■ **WORK ITEM**
Retype each line below precisely and omit all images.

BEGIN DATA SEGMENT

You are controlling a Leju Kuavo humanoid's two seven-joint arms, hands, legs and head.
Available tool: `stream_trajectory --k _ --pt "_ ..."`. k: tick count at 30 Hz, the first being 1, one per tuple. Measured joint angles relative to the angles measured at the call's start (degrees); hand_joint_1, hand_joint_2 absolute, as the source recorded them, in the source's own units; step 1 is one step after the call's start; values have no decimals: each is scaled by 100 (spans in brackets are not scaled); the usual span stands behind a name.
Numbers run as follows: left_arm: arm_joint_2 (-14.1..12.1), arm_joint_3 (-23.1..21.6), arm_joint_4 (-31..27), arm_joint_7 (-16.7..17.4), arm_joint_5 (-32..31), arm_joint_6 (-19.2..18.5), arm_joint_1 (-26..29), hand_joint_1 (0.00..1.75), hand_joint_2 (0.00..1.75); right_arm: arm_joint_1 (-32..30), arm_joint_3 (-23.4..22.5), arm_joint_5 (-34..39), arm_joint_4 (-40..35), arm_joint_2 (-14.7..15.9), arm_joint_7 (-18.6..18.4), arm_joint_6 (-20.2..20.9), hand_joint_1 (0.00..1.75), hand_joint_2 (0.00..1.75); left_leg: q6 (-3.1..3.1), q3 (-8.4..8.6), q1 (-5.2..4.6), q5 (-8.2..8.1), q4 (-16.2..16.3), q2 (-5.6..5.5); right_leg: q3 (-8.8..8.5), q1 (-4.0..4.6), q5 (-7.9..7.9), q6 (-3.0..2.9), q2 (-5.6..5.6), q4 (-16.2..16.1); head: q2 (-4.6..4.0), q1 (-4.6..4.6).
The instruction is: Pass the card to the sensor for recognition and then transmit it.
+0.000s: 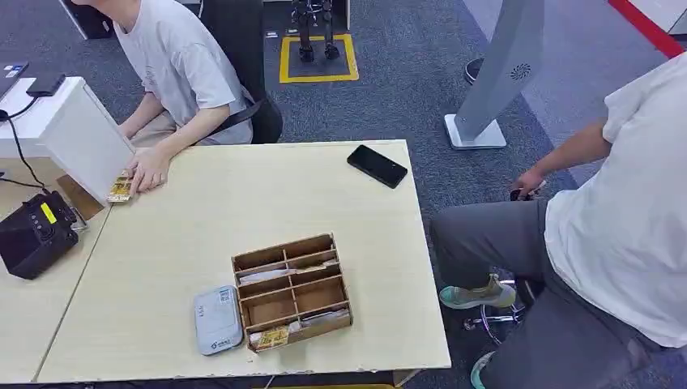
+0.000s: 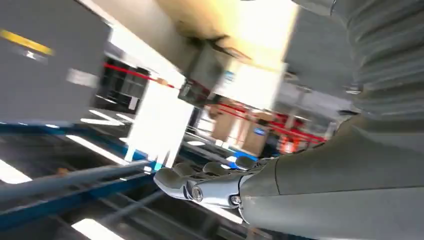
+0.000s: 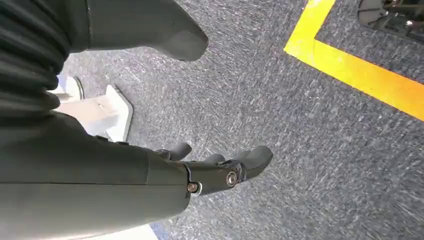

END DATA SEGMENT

■ **TASK ANSWER**
You are controlling a Leju Kuavo humanoid's two seven-joint arms, hands, legs and head.
Available tool: `stream_trajectory --k _ --pt "_ ..."`. k: tick count at 30 Hz, the first being 1, one per tuple. Measured joint angles relative to the angles measured at the call's start (degrees); hand_joint_1, hand_joint_2 absolute, as the source recorded them, in the source's own units; step 1 is one step after the call's start; values have no decimals: each is scaled by 100 (spans in brackets are not scaled); the usual span stands behind a name.
Numbers run as follows: left_arm: arm_joint_2 (-14.1..12.1), arm_joint_3 (-23.1..21.6), arm_joint_4 (-31..27), arm_joint_7 (-16.7..17.4), arm_joint_5 (-32..31), arm_joint_6 (-19.2..18.5), arm_joint_1 (-26..29), hand_joint_1 (0.00..1.75), hand_joint_2 (0.00..1.75); right_arm: arm_joint_1 (-32..30), arm_joint_3 (-23.4..22.5), arm_joint_5 (-34..39), arm_joint_4 (-40..35), arm_joint_2 (-14.7..15.9), arm_joint_7 (-18.6..18.4), arm_joint_6 (-20.2..20.9), hand_joint_1 (0.00..1.75), hand_joint_2 (0.00..1.75); left_leg: q6 (-3.1..3.1), q3 (-8.4..8.6), q1 (-5.2..4.6), q5 (-8.2..8.1), q4 (-16.2..16.3), q2 (-5.6..5.5); right_leg: q3 (-8.8..8.5), q1 (-4.0..4.6), q5 (-7.9..7.9), q6 (-3.0..2.9), q2 (-5.6..5.6), q4 (-16.2..16.1); head: q2 (-4.6..4.0), q1 (-4.6..4.6).
The instruction is: Pass the card to the sensor for recognition and then transmit it.
+0.000s: 
+0.000s: 
+0.000s: 

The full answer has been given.